As the District Court concluded, however, this “contract” amounted to no more than an “agreement to agree,” and does not bear the indicia of a binding preliminary agreement. We consistently look to four factors in determining whether the parties to a preliminary agreement intended to be bound: (1) the language of the agreement; (2) the existence of open material terms; (3) whether there has been partial performance; and (4) the necessity of putting the agreement in final form as indicated by the customary form of such transactions. See, e.g., Adjustrite Sys., Inc. v. Gab Bus. Services, Inc., 145 F.3d 543, 549 (2d Cir.1998). Here, the agreement’s language — the most important of the four factors, see id. — explicitly characterizes the agreement as an “agreement in principle” and a “letter of intent,” and explicitly makes binding agreement “subject to and contingent upon” formal agreement between the parties on the terms and conditions of the employment agreement with XTRMZ/Rhapsody and the shareholders’ agreements — which never formally were concluded. A31-33. We have reviewed the remaining claims in the plaintiffs’ complaint concerning equitable estoppel, promissory estoppel, and tortious interference with contract and agree with the District Court that the plaintiffs have not advanced sufficient grounds in support of any of them.
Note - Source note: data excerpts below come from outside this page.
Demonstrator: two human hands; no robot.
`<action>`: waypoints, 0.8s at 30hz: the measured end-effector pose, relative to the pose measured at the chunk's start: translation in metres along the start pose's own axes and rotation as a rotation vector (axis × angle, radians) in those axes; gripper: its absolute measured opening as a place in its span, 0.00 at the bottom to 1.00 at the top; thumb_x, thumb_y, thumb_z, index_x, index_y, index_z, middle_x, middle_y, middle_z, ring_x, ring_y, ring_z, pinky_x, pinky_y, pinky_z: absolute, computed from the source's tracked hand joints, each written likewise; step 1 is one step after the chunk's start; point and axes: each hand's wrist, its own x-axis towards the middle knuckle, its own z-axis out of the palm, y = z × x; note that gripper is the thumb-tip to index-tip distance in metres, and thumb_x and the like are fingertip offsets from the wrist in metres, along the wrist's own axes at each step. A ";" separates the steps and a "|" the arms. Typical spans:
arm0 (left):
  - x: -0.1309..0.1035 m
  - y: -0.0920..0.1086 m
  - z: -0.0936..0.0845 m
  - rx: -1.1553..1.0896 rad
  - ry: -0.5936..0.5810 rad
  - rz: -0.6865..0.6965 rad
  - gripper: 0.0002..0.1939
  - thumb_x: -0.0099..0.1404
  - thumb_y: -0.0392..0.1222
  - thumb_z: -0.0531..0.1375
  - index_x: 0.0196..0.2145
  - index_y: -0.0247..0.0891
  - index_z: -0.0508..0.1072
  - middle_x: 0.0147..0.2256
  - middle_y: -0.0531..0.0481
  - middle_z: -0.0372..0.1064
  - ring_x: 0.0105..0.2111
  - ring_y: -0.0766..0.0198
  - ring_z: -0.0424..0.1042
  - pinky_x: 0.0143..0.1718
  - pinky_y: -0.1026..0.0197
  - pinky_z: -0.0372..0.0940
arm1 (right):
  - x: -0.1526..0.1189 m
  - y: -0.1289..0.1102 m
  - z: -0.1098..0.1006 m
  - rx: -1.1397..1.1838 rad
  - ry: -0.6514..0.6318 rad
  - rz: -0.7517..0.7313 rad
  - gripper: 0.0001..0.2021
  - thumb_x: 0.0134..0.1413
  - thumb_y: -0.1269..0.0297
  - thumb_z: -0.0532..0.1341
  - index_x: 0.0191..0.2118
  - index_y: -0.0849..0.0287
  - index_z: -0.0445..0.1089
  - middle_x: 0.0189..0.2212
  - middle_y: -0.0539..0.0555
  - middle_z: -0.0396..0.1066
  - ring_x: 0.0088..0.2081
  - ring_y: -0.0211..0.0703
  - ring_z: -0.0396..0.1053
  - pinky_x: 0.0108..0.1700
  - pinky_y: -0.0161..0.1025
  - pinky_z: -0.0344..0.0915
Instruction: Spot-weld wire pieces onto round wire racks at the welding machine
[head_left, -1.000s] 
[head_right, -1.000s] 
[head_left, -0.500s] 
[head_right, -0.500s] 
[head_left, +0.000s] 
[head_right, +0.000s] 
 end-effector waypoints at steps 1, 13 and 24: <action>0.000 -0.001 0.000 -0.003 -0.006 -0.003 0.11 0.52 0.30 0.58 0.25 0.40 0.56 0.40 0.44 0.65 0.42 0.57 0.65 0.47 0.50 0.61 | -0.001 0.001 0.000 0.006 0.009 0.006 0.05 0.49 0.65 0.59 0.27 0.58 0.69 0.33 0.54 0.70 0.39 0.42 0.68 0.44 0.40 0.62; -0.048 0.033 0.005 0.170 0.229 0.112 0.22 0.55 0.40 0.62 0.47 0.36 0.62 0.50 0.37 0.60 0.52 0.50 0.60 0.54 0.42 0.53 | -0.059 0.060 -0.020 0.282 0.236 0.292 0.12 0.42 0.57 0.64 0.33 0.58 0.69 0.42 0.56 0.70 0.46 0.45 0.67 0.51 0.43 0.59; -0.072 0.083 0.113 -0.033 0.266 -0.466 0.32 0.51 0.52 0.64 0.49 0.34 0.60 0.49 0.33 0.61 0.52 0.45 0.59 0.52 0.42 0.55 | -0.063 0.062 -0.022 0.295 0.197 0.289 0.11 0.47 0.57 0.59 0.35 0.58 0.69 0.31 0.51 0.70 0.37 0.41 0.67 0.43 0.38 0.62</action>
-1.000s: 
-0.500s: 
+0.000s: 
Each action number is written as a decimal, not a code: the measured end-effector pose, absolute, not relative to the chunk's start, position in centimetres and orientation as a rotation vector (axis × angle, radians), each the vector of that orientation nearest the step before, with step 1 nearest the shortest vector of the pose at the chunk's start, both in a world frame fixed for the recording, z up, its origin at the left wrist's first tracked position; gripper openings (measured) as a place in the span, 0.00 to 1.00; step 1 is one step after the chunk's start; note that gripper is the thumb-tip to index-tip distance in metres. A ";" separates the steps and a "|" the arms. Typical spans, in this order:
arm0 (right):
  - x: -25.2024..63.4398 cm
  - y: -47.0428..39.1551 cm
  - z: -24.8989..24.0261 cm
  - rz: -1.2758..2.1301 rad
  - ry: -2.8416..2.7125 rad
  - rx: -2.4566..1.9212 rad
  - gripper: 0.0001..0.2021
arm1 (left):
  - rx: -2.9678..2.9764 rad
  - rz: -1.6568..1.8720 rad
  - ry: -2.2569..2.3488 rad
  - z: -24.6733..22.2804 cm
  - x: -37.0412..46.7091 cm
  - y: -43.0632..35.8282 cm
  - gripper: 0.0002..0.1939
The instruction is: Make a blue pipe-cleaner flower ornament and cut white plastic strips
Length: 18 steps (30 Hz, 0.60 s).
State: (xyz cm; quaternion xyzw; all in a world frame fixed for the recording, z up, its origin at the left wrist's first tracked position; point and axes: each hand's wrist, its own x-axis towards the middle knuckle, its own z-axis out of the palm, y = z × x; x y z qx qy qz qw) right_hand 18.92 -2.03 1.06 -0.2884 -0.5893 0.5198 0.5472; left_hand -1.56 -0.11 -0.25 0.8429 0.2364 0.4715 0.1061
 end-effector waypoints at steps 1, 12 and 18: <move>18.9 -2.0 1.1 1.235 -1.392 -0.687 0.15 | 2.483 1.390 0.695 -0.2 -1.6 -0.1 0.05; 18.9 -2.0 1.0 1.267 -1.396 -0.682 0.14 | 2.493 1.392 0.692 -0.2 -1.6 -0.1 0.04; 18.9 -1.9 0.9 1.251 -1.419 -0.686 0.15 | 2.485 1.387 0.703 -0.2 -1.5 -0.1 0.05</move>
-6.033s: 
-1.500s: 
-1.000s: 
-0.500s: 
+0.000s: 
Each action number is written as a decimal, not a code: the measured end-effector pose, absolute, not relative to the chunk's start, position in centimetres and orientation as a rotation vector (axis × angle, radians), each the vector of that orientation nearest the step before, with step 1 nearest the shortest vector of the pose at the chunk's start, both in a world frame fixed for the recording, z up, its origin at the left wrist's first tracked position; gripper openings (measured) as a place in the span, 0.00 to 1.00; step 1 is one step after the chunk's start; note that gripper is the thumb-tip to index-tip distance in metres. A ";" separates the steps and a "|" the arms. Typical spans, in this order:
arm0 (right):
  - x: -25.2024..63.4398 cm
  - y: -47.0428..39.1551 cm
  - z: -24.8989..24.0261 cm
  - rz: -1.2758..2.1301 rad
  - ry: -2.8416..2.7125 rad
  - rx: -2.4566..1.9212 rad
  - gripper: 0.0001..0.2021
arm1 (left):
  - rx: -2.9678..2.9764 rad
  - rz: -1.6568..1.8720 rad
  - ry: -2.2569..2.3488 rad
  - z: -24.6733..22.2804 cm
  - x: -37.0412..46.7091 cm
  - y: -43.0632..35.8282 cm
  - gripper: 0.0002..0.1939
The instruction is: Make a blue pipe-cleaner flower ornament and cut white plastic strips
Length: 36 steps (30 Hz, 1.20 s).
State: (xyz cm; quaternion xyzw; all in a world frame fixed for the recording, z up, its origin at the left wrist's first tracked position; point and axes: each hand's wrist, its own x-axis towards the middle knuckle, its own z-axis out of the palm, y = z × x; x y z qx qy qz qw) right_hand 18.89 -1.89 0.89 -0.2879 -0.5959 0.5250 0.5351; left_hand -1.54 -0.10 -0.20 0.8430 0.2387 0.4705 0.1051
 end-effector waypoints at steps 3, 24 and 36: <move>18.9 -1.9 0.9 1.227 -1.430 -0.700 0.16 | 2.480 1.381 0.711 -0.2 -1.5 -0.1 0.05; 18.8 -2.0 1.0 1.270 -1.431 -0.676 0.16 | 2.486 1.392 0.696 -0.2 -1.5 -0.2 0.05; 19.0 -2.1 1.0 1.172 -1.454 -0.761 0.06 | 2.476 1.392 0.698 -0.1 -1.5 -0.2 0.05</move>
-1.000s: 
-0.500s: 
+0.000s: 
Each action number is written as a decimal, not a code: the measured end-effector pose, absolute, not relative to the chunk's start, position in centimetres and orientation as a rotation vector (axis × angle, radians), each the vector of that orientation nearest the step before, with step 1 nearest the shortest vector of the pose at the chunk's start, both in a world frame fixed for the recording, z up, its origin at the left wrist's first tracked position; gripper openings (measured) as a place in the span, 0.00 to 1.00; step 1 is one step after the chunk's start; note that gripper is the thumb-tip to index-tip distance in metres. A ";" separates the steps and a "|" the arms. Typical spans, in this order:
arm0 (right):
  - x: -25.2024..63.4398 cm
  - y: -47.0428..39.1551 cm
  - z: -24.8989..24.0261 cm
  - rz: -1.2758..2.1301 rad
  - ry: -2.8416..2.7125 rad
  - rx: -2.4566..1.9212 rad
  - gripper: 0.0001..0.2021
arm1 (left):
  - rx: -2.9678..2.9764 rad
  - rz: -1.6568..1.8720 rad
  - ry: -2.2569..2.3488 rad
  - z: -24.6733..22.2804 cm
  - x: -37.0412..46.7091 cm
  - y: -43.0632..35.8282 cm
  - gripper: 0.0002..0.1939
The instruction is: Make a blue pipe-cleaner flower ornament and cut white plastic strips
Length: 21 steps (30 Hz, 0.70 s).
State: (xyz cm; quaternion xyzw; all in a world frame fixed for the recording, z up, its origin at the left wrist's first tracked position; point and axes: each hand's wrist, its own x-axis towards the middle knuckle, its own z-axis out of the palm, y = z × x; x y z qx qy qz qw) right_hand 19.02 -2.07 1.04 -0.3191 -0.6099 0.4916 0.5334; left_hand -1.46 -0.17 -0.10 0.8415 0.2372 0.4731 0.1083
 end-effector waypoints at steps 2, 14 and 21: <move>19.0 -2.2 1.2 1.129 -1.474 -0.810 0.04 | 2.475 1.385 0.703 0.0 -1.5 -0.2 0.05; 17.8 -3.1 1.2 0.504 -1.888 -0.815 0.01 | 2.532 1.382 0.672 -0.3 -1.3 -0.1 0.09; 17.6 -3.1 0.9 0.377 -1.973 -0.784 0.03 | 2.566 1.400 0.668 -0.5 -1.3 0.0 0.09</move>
To the extent that the plaintiffs have advanced any valid legal claims, those claims properly belong to XTRMZ and/or Rhapsody, and the plaintiffs therefore lack standing to assert those claims. For example, if a valid employment agreement was concluded between Singer and XTRMZ/Rhapsody, the plaintiffs clearly were neither parties to nor third-party beneficiaries of that agreement. See Fourth Ocean Putnam Corp. v. Interstate Wrecking Co., 66 N.Y.2d 38, 44-45, 495 N.Y.S.2d 1, 485 N.E.2d 208 (1985). As the District Court noted, since XTRMZ apparently is in Chapter 7 bankruptcy proceedings, it is within the authority of the bankruptcy trustee, rather than the plaintiffs, to advance any breach of fiduciary duty claims that may exist in favor of the corporate entities to which duties may be owed.

Finally, the District Court did not abuse its discretion by denying the plaintiffs leave to amend their complaint. Although Fed.R.Civ.P. 15(a) provides that district courts should freely grant leave to amend when justice so requires, it is proper to deny leave to replead where there is no merit in the proposed amendments or amendment would be futile. See Health-Chem Corp. v. Baker, 915 F.2d 805, 810 (2d Cir.1990); Leonelli v. Pennwalt Corp., 887 F.2d 1195, 1198 (2d Cir.1989).

Accordingly, for the foregoing reasons, the judgment of the District Court is AFFIRMED.